Angesichts der emotionalen Bindung unserer Kunden an ihre Sammlungen ist es wichtig, dass wir unsere Beratung an ihre jeweilige Situation anpassen. Finanzielle Effizienz hat nicht immer oberste Priorität und muss mit anderen persönlichen Überlegungen in Einklang gebracht werden.
«Ein auffälliger Trend ist die wachsende Zahl an älteren Sammlerinnen und Sammlern»
Der Kunstmarkt ist sehr kompliziert und undurchsichtig und erfordert ein hohes Mass an Fachwissen. Es braucht viel Zeit, das richtige Netzwerk von Kunstberatern und anderen Kunstfachleuten aufzubauen und zu pflegen, die unseren Klienten die entsprechende Beratung bieten können.
Wie hat sich die Kunst- und Sammlungsberatung in den vergangenen Jahren verändert?
Banken verfolgen heute in der privaten Vermögensverwaltung einen ganzheitlicheren Ansatz. Daher erwarten viele Kunden Leistungen auch im Kunstbereich. Wir haben eine «Strategic Art Practice» etabliert, also ein spezialisiertes Team, das bei allen Aspekten des Sammelns berät. Generell beobachten wir eine zunehmende Professionalisierung und Spezialisierung in der Kunst- und Sammlungsberatung.
Gibt es nachhaltige Trends, die Sie in den vergangenen Jahren beobachtet haben?
Ein auffälliger Trend ist die wachsende Zahl an älteren Sammlern, die strategisch über die Zukunft ihrer Sammlung nachdenken, insbesondere wenn ihre Nachkommen kein Interesse daran haben. Sammlungen werden beispielsweise immer häufiger verkauft, um wohltätige Zwecke zu finanzieren.
«Bei Goldman Sachs betrachten wir Kunst nicht als klassische Anlagekategorie»
Bei jüngeren Sammlern sehe ich ein zunehmendes Interesse an ultrazeitgenössischer Kunst, was sich positiv auf bestimmte Künstler in diesem Marktsegment auswirkt.
Soll man Kunst als eigenständige Investmentklasse betrachten?
Unsere Investment Strategy Group sieht Kunst und Sammlerstücke nicht als Anlagekategorie. Sie generieren keine Erträge, sind weniger liquide und der Kunstmarkt ist weniger transparent und reguliert als Finanzmärkte. Kunst ist vielmehr eine Investition in sich selbst, in die Gesellschaft und in die Menschheit.
Durch das Sammeln und Leben mit Kunst können nicht-finanzielle Dividenden erzielt werden. Man sollte Kunst daher als etwas betrachten, das man geniesst, nicht als Spekulationsgegenstand.
Unterscheiden sich amerikanische und europäische Sammlerinnen und Sammler?

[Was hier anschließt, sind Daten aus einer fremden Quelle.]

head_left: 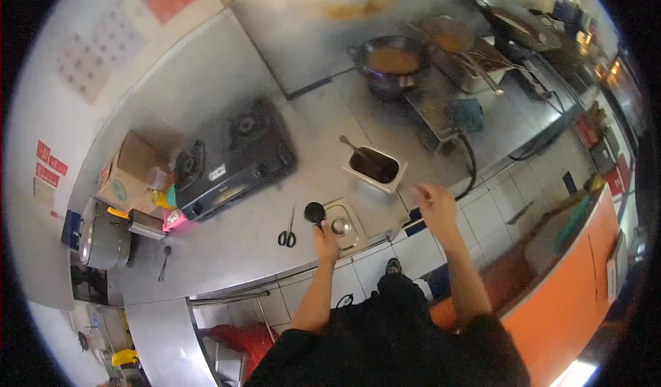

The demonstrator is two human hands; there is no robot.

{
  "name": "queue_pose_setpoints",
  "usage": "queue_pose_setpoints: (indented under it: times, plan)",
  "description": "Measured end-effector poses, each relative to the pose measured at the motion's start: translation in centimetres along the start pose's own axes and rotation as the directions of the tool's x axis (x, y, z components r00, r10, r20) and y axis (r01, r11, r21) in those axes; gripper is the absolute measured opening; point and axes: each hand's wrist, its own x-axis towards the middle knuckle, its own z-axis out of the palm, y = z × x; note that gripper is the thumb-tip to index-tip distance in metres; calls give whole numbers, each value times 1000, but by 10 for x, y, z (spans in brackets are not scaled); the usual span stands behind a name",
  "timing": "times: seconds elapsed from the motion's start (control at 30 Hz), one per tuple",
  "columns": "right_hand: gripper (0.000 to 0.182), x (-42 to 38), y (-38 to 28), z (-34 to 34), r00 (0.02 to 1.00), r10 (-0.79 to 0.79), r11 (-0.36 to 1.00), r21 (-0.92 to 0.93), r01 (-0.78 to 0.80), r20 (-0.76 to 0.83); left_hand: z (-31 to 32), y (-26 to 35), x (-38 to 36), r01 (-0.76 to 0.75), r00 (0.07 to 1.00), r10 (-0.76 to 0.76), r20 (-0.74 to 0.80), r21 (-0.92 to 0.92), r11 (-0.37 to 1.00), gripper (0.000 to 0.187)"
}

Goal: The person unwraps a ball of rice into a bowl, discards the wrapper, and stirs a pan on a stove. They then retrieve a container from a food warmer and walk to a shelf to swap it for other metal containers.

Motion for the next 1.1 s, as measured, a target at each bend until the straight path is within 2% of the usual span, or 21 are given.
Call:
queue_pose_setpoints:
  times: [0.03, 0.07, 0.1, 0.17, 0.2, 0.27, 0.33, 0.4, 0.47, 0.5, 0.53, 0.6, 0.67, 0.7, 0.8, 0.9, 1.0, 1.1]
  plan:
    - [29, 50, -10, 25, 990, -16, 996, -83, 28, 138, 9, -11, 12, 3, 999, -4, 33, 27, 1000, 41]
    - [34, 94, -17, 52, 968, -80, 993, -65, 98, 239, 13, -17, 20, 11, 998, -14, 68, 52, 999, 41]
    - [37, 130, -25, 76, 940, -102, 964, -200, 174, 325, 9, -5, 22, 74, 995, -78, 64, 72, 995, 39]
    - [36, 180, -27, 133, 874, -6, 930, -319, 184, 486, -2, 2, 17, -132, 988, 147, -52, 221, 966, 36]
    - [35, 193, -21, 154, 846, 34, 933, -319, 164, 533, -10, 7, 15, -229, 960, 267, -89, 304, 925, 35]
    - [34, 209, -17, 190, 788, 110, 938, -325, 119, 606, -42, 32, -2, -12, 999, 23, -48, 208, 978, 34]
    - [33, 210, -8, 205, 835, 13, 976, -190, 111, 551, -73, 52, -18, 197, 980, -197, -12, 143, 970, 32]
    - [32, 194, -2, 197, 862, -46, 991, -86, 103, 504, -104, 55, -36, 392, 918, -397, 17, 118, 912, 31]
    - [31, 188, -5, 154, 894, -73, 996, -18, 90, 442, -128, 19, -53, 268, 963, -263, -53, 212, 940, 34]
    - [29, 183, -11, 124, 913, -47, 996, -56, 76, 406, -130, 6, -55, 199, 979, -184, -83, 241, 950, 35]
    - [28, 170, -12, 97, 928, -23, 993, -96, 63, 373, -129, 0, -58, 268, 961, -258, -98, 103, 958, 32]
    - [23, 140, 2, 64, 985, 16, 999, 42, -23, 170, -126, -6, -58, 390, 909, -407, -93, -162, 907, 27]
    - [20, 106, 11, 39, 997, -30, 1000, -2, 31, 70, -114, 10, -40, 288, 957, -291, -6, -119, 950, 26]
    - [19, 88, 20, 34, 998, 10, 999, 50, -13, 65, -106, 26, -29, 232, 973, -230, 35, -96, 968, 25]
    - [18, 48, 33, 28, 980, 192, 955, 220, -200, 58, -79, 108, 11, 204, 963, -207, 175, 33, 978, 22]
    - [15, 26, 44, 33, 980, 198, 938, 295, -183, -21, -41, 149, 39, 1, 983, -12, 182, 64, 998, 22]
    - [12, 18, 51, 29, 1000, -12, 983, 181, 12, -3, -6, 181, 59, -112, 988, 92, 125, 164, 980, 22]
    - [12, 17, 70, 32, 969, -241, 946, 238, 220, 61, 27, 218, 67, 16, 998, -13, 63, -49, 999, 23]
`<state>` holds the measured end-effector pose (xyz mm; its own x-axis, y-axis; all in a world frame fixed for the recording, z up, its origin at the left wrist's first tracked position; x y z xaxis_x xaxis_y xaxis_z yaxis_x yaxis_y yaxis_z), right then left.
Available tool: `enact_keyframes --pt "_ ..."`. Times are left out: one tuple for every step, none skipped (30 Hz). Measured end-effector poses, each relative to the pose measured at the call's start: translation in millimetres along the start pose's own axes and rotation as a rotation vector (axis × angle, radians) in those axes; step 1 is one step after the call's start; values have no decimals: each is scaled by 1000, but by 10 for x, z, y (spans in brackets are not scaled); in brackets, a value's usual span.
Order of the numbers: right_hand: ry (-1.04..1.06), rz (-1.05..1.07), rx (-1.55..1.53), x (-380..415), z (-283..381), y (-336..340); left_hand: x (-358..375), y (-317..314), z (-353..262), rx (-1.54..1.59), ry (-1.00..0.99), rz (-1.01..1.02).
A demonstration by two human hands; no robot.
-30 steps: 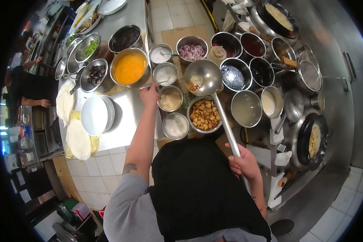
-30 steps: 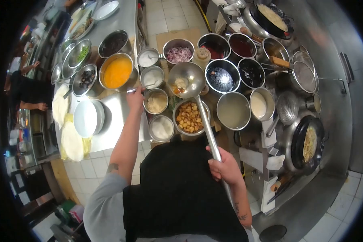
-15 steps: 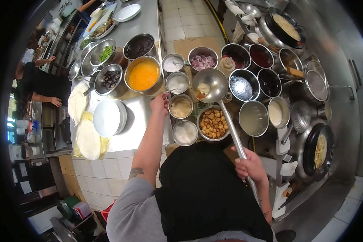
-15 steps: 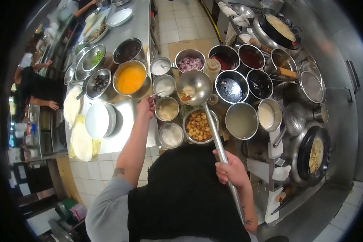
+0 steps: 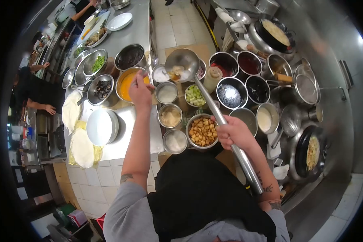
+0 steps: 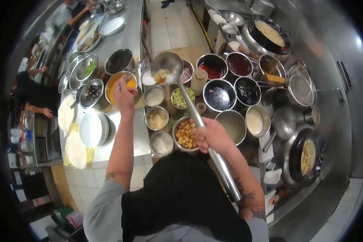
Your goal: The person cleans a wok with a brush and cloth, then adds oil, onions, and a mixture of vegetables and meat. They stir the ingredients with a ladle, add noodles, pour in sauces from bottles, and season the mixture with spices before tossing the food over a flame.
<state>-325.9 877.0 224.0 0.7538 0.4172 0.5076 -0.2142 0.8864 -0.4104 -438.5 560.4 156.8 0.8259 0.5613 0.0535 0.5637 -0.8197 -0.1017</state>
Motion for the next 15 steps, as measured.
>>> enact_keyframes --pt "3 2 -34 -82 69 31 59 -47 106 55 56 -5" --pt "6 11 -63 -171 156 46 81 -102 224 114 106 -16" --pt "3 10 -45 -210 262 41 85 -165 409 95 122 -29" --pt "25 13 -27 -245 365 38 70 -209 626 72 144 -43" --pt "41 9 -17 -257 432 41 4 -215 785 12 85 -73" --pt "51 -2 -13 -244 470 55 -71 -231 955 -55 36 -98" --pt "59 -24 22 -233 525 76 -86 -237 1059 -125 -9 -116" --pt "54 -11 17 -216 559 100 -104 -230 1174 -187 -3 -133" --pt "50 5 12 -205 596 129 -109 -221 1219 -250 2 -151" --pt "51 23 7 -215 629 159 -129 -212 1248 -312 1 -168" --pt "51 45 2 -222 635 186 -134 -208 1283 -332 4 -188" --pt "39 57 7 -224 634 207 -124 -230 1297 -352 8 -206" --pt "28 66 11 -220 633 225 -123 -247 1312 -371 12 -220" --pt "17 73 16 -214 627 242 -129 -252 1322 -378 3 -230" --pt "5 78 10 -207 618 258 -146 -266 1330 -384 -5 -238"
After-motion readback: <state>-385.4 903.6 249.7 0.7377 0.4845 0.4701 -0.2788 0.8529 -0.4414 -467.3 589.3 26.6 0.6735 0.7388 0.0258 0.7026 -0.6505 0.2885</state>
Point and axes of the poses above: each hand's wrist, its own x-axis away from the middle knuckle, its own y-axis out of the back of the hand, z = x × y, the point moved 5 cm from there along -x, towards the middle knuckle, and after that the axes turned 7 degrees about y, right-handed, at the moved point
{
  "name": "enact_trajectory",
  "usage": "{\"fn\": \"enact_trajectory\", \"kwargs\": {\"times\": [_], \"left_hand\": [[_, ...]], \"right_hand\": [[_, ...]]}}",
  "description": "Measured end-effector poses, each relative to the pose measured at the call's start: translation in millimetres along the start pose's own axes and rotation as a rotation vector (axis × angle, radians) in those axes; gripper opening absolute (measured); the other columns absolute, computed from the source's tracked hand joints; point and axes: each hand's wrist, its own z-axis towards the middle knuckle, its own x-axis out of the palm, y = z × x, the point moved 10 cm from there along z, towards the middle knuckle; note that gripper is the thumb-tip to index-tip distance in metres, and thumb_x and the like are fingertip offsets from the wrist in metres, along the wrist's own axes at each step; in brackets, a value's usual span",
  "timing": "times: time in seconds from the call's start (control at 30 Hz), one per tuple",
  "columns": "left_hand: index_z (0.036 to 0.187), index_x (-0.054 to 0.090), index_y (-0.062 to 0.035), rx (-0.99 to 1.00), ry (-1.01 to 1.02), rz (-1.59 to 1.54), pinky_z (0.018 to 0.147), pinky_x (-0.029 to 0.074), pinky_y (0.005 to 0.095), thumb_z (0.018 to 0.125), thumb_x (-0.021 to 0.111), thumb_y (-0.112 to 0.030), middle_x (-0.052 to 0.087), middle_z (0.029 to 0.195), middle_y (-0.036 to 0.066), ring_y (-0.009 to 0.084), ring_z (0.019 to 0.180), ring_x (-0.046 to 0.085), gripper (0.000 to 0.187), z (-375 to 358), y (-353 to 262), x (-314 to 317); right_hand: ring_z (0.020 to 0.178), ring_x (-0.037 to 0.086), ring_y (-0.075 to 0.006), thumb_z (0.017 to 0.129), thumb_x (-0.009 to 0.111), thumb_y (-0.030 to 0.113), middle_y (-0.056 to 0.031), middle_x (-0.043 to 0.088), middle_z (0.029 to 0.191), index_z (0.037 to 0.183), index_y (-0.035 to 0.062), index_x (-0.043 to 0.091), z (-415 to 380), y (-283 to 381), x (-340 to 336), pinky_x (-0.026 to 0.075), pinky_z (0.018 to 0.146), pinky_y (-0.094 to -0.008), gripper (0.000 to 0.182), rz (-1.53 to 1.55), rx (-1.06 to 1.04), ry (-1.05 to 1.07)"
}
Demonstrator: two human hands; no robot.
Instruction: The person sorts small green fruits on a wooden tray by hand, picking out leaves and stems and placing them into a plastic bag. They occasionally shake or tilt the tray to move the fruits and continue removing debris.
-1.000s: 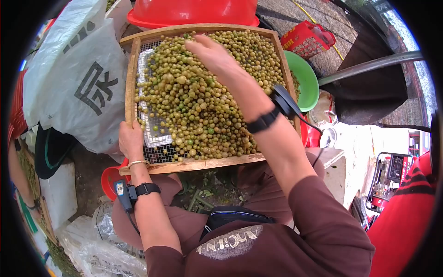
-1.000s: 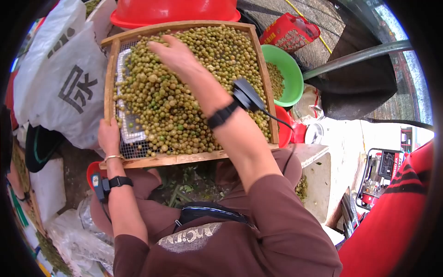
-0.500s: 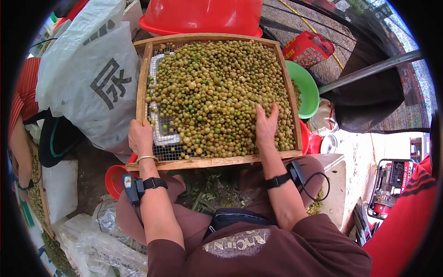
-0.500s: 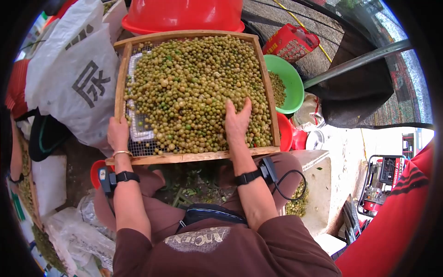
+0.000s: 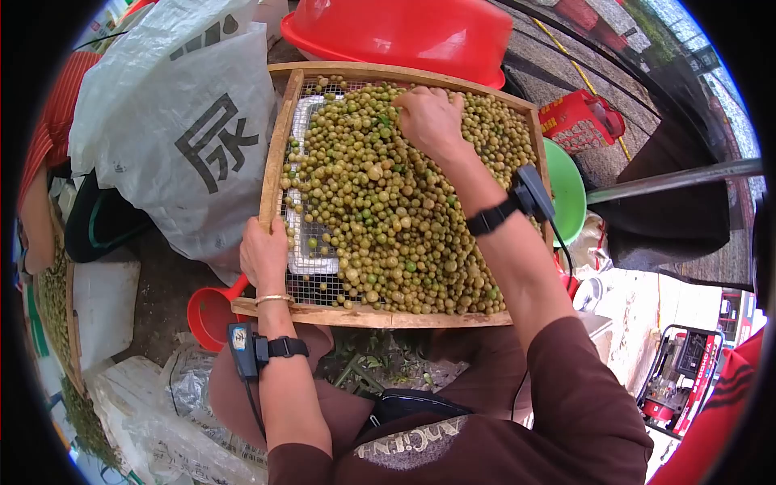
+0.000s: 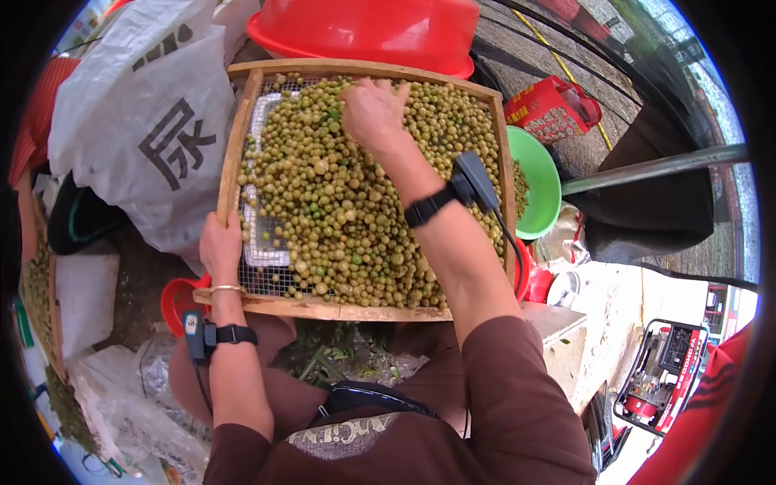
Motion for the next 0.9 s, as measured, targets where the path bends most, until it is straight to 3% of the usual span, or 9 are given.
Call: {"fn": "enact_trajectory", "kwargs": {"times": [0.1, 0.17, 0.3, 0.33, 0.47, 0.53, 0.63, 0.77, 0.9], "left_hand": [[0.090, 0.057, -0.0027, -0.002, -0.023, 0.013, 0.069, 0.045, 0.0481, 0.081, 0.053, -0.036, 0.061, 0.089, 0.020, 0.0391, 0.084, 0.058, 0.034, 2, 1, 1], [0.090, 0.057, -0.0024, -0.027, -0.011, 0.020, 0.069, 0.045, 0.0481, 0.081, 0.053, -0.036, 0.061, 0.088, 0.020, 0.0391, 0.084, 0.058, 0.035, 3, 1, 3], [0.088, 0.057, -0.0019, -0.040, -0.001, 0.035, 0.068, 0.045, 0.0483, 0.081, 0.054, -0.036, 0.061, 0.088, 0.020, 0.0388, 0.082, 0.058, 0.035, 3, 1, 4], [0.088, 0.057, -0.0019, -0.045, 0.004, 0.034, 0.068, 0.045, 0.0483, 0.081, 0.054, -0.036, 0.061, 0.088, 0.020, 0.0388, 0.082, 0.058, 0.035, 4, 3, 6], [0.088, 0.058, -0.0031, -0.042, -0.007, 0.027, 0.067, 0.046, 0.0478, 0.080, 0.054, -0.037, 0.062, 0.087, 0.020, 0.0384, 0.082, 0.059, 0.035, 2, 3, 5], [0.088, 0.058, -0.0034, -0.039, -0.025, 0.019, 0.067, 0.046, 0.0476, 0.080, 0.054, -0.037, 0.062, 0.087, 0.020, 0.0383, 0.082, 0.059, 0.035, 3, 0, 0], [0.088, 0.058, -0.0035, -0.041, -0.031, 0.040, 0.067, 0.046, 0.0474, 0.080, 0.055, -0.037, 0.062, 0.087, 0.020, 0.0387, 0.081, 0.059, 0.035, 2, -1, 0], [0.088, 0.058, -0.0030, -0.052, -0.028, 0.058, 0.067, 0.047, 0.0481, 0.081, 0.055, -0.037, 0.062, 0.086, 0.020, 0.0390, 0.081, 0.059, 0.035, 3, 0, 0], [0.089, 0.057, -0.0028, -0.057, -0.021, 0.073, 0.067, 0.047, 0.0483, 0.080, 0.055, -0.036, 0.061, 0.087, 0.020, 0.0392, 0.081, 0.059, 0.035, 4, 3, 3]], "right_hand": [[0.103, 0.050, -0.0344, 0.073, 0.060, 0.017, -0.0157, 0.056, 0.109, 0.090, 0.0075, 0.067, 40, 1, 46, 0.029, 0.090, -0.0580, 0.020, -0.218, -0.105, 0.130], [0.108, 0.046, -0.0366, 0.075, 0.058, 0.013, -0.0167, 0.052, 0.117, 0.087, 0.0065, 0.066, 51, -27, 77, 0.028, 0.090, -0.0601, 0.016, -0.256, 0.041, 0.351], [0.096, 0.055, -0.0338, 0.074, 0.058, 0.018, -0.0126, 0.062, 0.098, 0.089, 0.0115, 0.068, 62, -49, 85, 0.029, 0.087, -0.0606, 0.018, -0.169, 0.007, 0.466], [0.090, 0.058, -0.0322, 0.072, 0.059, 0.020, -0.0111, 0.064, 0.089, 0.088, 0.0138, 0.069, 60, -52, 72, 0.028, 0.084, -0.0621, 0.020, -0.106, 0.011, 0.369], [0.091, 0.058, -0.0301, 0.075, 0.059, 0.020, -0.0124, 0.064, 0.091, 0.087, 0.0109, 0.069, 45, -55, 46, 0.038, 0.080, -0.0568, 0.018, -0.151, 0.035, 0.307], [0.085, 0.061, -0.0302, 0.078, 0.058, 0.021, -0.0160, 0.064, 0.089, 0.085, 0.0067, 0.069, 46, -19, 28, 0.047, 0.073, -0.0469, 0.019, -0.046, -0.307, 0.031], [0.077, 0.062, -0.0326, 0.080, 0.057, 0.021, -0.0190, 0.064, 0.086, 0.084, 0.0028, 0.068, 56, 7, 19, 0.050, 0.068, -0.0403, 0.022, 0.105, -0.194, 0.059], [0.076, 0.062, -0.0355, 0.080, 0.053, 0.014, -0.0215, 0.063, 0.082, 0.090, 0.0000, 0.064, 64, 44, 47, 0.050, 0.071, -0.0433, 0.021, 0.202, -0.396, -0.033], [0.085, 0.061, -0.0350, 0.079, 0.053, 0.015, -0.0198, 0.063, 0.086, 0.085, 0.0000, 0.062, 53, 46, 113, 0.050, 0.071, -0.0440, 0.019, -0.005, -0.228, 0.316]]}}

Ja. Amerikanische Sammler neigen dazu, häufiger Kunstberater zu nutzen, während europäische Sammler eher ihrem eigenen Geschmack folgen. Zudem haben europäische Sammler oft eine stärkere kunsthistorische Bildung, was ihnen mehr Selbstvertrauen bei ihren Entscheidungen verleiht.
Sammeln Sie persönlich Kunst?
Ursprünglich habe ich mit Werken des abstrakten Expressionismus begonnen, jetzt interessiere ich mich zudem für gegenständliche Kunst aus dem Nahen Osten. Ich finde es faszinierend, wie sich mein Geschmack im Laufe der Zeit entwickelt hat.
Monica Heslington leitet die Family Office Kunst- und Sammlungsabteilung im Goldman Sachs Private Wealth Management. Ihre Karriere begann sie bei Sotheby's in den Abteilungen für Skulpturen des 19. und 20. Jahrhunderts sowie Arcade-Gemälde, gefolgt von ihrer Tätigkeit als Associate Director of Acquisitions & Auction Liaison bei der Spanierman Gallery. Heslington ist Mitglied von PAIAM (Professional Advisors to the International Art Market). Sie besitzt einen Bachelor-Abschluss in Kunstgeschichte von der American University of Paris, einen Abschluss in Rechtswissenschaften und einen LLM in Steuerwesen.